━━━ Records supplied ━━━

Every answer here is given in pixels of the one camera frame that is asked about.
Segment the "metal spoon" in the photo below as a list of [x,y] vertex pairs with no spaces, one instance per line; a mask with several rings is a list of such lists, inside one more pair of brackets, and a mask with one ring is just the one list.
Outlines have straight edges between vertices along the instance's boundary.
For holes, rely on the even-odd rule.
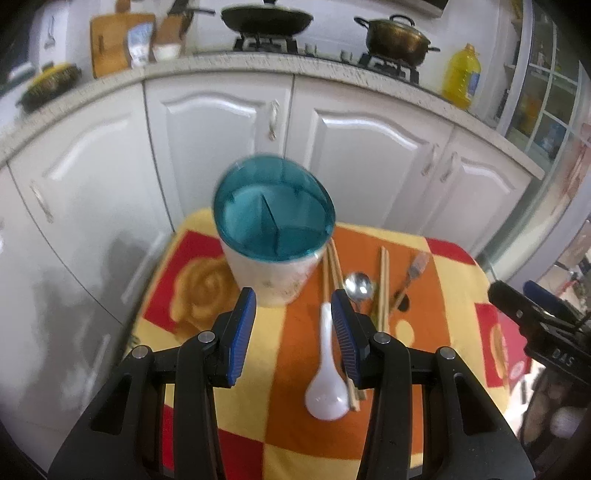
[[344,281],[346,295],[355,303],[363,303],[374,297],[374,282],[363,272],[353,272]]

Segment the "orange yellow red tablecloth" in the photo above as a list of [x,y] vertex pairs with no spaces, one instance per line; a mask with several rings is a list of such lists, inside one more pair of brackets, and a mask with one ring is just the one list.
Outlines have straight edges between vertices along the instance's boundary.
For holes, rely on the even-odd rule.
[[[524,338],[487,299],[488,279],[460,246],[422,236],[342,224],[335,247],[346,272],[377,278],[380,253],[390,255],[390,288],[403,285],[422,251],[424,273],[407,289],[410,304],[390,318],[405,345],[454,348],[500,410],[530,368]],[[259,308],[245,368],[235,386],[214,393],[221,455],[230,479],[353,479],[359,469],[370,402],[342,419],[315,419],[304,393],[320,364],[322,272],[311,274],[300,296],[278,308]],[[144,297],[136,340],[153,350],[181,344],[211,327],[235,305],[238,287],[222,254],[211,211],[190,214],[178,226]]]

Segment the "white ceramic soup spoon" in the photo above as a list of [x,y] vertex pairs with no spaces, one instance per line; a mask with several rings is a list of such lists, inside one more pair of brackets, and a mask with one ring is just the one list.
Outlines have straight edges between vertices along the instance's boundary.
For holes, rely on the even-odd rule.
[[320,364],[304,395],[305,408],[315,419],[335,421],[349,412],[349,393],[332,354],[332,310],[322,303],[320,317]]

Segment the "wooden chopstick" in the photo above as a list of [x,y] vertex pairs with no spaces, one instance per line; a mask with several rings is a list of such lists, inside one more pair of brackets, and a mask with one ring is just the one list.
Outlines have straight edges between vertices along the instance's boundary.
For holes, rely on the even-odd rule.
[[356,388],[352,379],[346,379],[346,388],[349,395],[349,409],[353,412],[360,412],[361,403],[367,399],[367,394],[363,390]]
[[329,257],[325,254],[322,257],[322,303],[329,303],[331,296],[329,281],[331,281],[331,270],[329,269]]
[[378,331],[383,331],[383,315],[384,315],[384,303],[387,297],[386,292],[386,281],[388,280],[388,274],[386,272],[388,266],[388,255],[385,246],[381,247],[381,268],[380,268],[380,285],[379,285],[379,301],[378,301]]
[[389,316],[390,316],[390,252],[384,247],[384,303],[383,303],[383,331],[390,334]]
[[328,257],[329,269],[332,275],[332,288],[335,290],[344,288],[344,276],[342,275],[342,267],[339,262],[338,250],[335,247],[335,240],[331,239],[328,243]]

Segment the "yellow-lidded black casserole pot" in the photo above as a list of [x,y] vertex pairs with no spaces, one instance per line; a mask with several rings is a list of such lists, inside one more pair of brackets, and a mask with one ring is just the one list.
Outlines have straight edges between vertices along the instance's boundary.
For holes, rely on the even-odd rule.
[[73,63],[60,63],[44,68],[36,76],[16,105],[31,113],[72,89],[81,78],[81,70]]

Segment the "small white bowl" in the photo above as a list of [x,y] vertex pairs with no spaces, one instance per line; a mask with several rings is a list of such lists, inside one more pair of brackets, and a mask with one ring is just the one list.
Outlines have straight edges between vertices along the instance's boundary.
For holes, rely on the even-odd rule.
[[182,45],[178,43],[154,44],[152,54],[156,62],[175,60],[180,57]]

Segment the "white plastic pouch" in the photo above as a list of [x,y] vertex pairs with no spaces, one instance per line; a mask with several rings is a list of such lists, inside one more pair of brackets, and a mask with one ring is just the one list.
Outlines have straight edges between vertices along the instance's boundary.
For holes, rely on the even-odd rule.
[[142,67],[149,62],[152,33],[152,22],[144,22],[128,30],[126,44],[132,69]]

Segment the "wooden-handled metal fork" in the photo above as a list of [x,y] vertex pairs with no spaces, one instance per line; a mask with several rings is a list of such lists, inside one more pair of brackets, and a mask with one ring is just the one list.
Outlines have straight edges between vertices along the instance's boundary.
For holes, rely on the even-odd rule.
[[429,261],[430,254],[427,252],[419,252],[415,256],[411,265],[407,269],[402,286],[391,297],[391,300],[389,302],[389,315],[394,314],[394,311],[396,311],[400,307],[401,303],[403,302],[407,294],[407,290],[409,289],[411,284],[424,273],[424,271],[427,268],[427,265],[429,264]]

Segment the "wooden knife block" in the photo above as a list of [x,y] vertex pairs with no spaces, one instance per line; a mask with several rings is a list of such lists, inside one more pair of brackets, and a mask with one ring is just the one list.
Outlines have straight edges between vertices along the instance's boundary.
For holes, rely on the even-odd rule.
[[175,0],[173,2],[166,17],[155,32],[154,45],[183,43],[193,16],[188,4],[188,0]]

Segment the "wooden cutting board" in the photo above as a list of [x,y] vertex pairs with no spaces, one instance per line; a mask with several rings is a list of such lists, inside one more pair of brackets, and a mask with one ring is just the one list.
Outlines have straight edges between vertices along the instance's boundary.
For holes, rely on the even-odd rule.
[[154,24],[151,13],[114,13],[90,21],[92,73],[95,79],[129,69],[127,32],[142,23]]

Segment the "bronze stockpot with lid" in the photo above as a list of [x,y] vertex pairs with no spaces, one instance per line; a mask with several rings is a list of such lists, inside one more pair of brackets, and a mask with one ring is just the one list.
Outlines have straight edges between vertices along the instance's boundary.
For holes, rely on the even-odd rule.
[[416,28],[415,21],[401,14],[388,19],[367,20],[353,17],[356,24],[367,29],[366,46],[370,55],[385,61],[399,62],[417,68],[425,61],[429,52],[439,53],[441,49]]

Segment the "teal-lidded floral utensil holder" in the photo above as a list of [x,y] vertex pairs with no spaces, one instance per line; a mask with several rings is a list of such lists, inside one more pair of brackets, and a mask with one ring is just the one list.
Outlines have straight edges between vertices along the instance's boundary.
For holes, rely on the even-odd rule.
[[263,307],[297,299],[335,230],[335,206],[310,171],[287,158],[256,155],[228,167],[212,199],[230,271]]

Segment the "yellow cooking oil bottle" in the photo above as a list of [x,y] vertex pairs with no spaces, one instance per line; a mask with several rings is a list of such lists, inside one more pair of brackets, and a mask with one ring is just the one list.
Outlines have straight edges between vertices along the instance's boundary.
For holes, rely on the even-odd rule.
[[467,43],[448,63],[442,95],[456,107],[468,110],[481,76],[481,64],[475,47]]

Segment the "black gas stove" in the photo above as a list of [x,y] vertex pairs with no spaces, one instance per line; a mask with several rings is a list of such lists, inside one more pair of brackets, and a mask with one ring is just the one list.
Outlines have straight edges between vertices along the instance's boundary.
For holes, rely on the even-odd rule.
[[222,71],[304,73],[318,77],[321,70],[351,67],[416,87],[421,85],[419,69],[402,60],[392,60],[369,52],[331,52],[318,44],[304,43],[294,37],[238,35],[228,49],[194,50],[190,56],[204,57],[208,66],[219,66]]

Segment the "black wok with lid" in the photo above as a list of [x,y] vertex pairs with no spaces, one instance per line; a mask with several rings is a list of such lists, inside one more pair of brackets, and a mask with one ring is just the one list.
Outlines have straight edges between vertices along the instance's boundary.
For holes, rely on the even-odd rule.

━━━

◆ Assigned task ◆
Print the material exactly as given, but not the pictures.

◆ Problem solution ◆
Every answer here is given in pixels of the one camera frame that is asked about.
Segment the "metal spoon" in the photo below as a list of [x,y] vertex pairs with no spaces, one instance per line; a mask with several rings is a list of such lists, inside one more pair of brackets, and a mask with one ring is just the one list.
Outlines have straight edges between vertices along the instance's boundary.
For holes, rely on the even-odd rule.
[[344,281],[346,295],[355,303],[363,303],[374,297],[374,282],[363,272],[353,272]]

Segment the "orange yellow red tablecloth" in the photo above as a list of [x,y] vertex pairs with no spaces, one instance per line; a mask with several rings is a list of such lists, inside one more pair of brackets, and a mask with one ring is just the one list.
Outlines have straight edges between vertices along the instance's boundary.
For holes, rely on the even-odd rule.
[[[524,338],[487,299],[488,279],[460,246],[422,236],[342,224],[335,247],[346,272],[377,278],[380,253],[390,255],[390,288],[403,285],[422,251],[424,273],[407,289],[410,304],[390,318],[405,345],[454,348],[500,410],[530,368]],[[259,308],[245,368],[235,386],[214,393],[221,455],[230,479],[353,479],[359,469],[370,402],[342,419],[315,419],[304,393],[320,364],[322,272],[311,274],[300,296],[278,308]],[[144,297],[136,340],[153,350],[181,344],[211,327],[235,305],[238,287],[222,254],[211,211],[190,214],[178,226]]]

Segment the "white ceramic soup spoon" in the photo above as a list of [x,y] vertex pairs with no spaces, one instance per line; a mask with several rings is a list of such lists, inside one more pair of brackets, and a mask with one ring is just the one list.
Outlines have straight edges between vertices along the instance's boundary.
For holes, rely on the even-odd rule.
[[320,364],[304,395],[305,408],[315,419],[335,421],[349,412],[349,393],[332,354],[332,310],[322,303],[320,317]]

Segment the "wooden chopstick" in the photo above as a list of [x,y] vertex pairs with no spaces, one instance per line; a mask with several rings is a list of such lists, inside one more pair of brackets, and a mask with one ring is just the one list.
Outlines have straight edges between vertices along the instance's boundary.
For holes, rely on the even-odd rule.
[[356,388],[352,379],[346,379],[346,388],[349,395],[349,409],[353,412],[360,412],[361,403],[367,399],[367,394],[363,390]]
[[329,257],[325,254],[322,257],[322,303],[329,303],[331,296],[329,281],[331,281],[331,270],[329,269]]
[[378,331],[383,331],[383,315],[384,315],[384,303],[387,297],[386,292],[386,281],[388,280],[388,274],[386,272],[388,266],[388,255],[385,246],[381,247],[381,268],[380,268],[380,285],[379,285],[379,301],[378,301]]
[[389,316],[390,316],[390,252],[384,247],[384,303],[383,303],[383,331],[390,334]]
[[328,257],[329,269],[332,275],[332,288],[335,290],[344,288],[344,276],[342,275],[342,267],[339,262],[338,250],[335,247],[335,240],[331,239],[328,243]]

Segment the "yellow-lidded black casserole pot" in the photo above as a list of [x,y] vertex pairs with no spaces, one instance per line; a mask with several rings is a list of such lists, inside one more pair of brackets, and a mask with one ring is just the one list.
Outlines have straight edges between vertices along the instance's boundary.
For holes, rely on the even-odd rule.
[[73,63],[60,63],[44,68],[36,76],[16,105],[31,113],[72,89],[81,78],[81,70]]

Segment the "small white bowl" in the photo above as a list of [x,y] vertex pairs with no spaces, one instance per line; a mask with several rings is a list of such lists, inside one more pair of brackets, and a mask with one ring is just the one list.
Outlines have straight edges between vertices along the instance's boundary.
For holes, rely on the even-odd rule.
[[182,45],[178,43],[154,44],[152,54],[156,62],[175,60],[180,57]]

Segment the "white plastic pouch" in the photo above as a list of [x,y] vertex pairs with no spaces, one instance per line; a mask with several rings is a list of such lists, inside one more pair of brackets, and a mask with one ring is just the one list.
Outlines have straight edges between vertices along the instance's boundary.
For holes, rely on the even-odd rule.
[[142,67],[149,62],[152,33],[152,22],[144,22],[128,30],[126,44],[132,69]]

Segment the "wooden-handled metal fork" in the photo above as a list of [x,y] vertex pairs with no spaces, one instance per line; a mask with several rings is a list of such lists, inside one more pair of brackets, and a mask with one ring is just the one list.
Outlines have straight edges between vertices along the instance's boundary.
For holes, rely on the even-odd rule.
[[429,261],[430,254],[427,252],[419,252],[415,256],[411,265],[407,269],[402,286],[391,297],[391,300],[389,302],[389,315],[394,314],[394,311],[396,311],[400,307],[401,303],[403,302],[407,294],[407,290],[409,289],[411,284],[424,273],[424,271],[427,268],[427,265],[429,264]]

Segment the "wooden knife block" in the photo above as a list of [x,y] vertex pairs with no spaces, one instance per line; a mask with several rings is a list of such lists, inside one more pair of brackets, and a mask with one ring is just the one list.
Outlines have straight edges between vertices along the instance's boundary.
For holes, rely on the even-odd rule.
[[175,0],[173,2],[166,17],[155,32],[154,45],[183,43],[193,16],[188,4],[188,0]]

Segment the "wooden cutting board" in the photo above as a list of [x,y] vertex pairs with no spaces, one instance per line; a mask with several rings is a list of such lists, inside one more pair of brackets, and a mask with one ring is just the one list.
Outlines have straight edges between vertices along the instance's boundary.
For holes, rely on the even-odd rule.
[[154,24],[151,13],[114,13],[90,21],[92,73],[95,79],[129,69],[127,32],[142,23]]

Segment the "bronze stockpot with lid" in the photo above as a list of [x,y] vertex pairs with no spaces, one instance per line; a mask with several rings is a list of such lists, inside one more pair of brackets, and a mask with one ring is just the one list.
Outlines have straight edges between vertices along the instance's boundary.
For holes, rely on the even-odd rule.
[[416,28],[415,21],[401,14],[388,19],[367,20],[353,17],[356,24],[367,29],[366,46],[370,55],[385,61],[399,62],[417,68],[425,61],[429,52],[439,53],[441,49]]

Segment the "teal-lidded floral utensil holder" in the photo above as a list of [x,y] vertex pairs with no spaces, one instance per line; a mask with several rings is a list of such lists, inside one more pair of brackets, and a mask with one ring is just the one list.
Outlines have straight edges between vertices along the instance's boundary.
For holes, rely on the even-odd rule.
[[263,307],[297,299],[335,230],[335,206],[310,171],[287,158],[256,155],[228,167],[212,199],[230,271]]

Segment the "yellow cooking oil bottle" in the photo above as a list of [x,y] vertex pairs with no spaces, one instance per line; a mask with several rings is a list of such lists, inside one more pair of brackets, and a mask with one ring is just the one list.
Outlines have straight edges between vertices along the instance's boundary.
For holes, rely on the even-odd rule.
[[467,43],[448,63],[442,95],[456,107],[468,110],[481,76],[481,64],[475,47]]

Segment the "black gas stove" in the photo above as a list of [x,y] vertex pairs with no spaces, one instance per line; a mask with several rings is a list of such lists, inside one more pair of brackets, and a mask with one ring is just the one list.
Outlines have straight edges between vertices along the instance's boundary.
For holes, rely on the even-odd rule.
[[222,71],[304,73],[318,77],[321,70],[351,67],[416,87],[421,85],[419,69],[402,60],[392,60],[369,52],[331,52],[318,44],[304,43],[294,37],[238,35],[228,49],[194,50],[190,56],[204,57],[208,66],[219,66]]

Segment the "black wok with lid" in the photo above as a list of [x,y] vertex pairs with no spaces, one instance per line; a mask with several rings is a list of such lists, inside one more pair of brackets, and a mask with one ring is just the one list.
Outlines have straight edges between vertices along the instance's boundary.
For holes, rely on the even-odd rule.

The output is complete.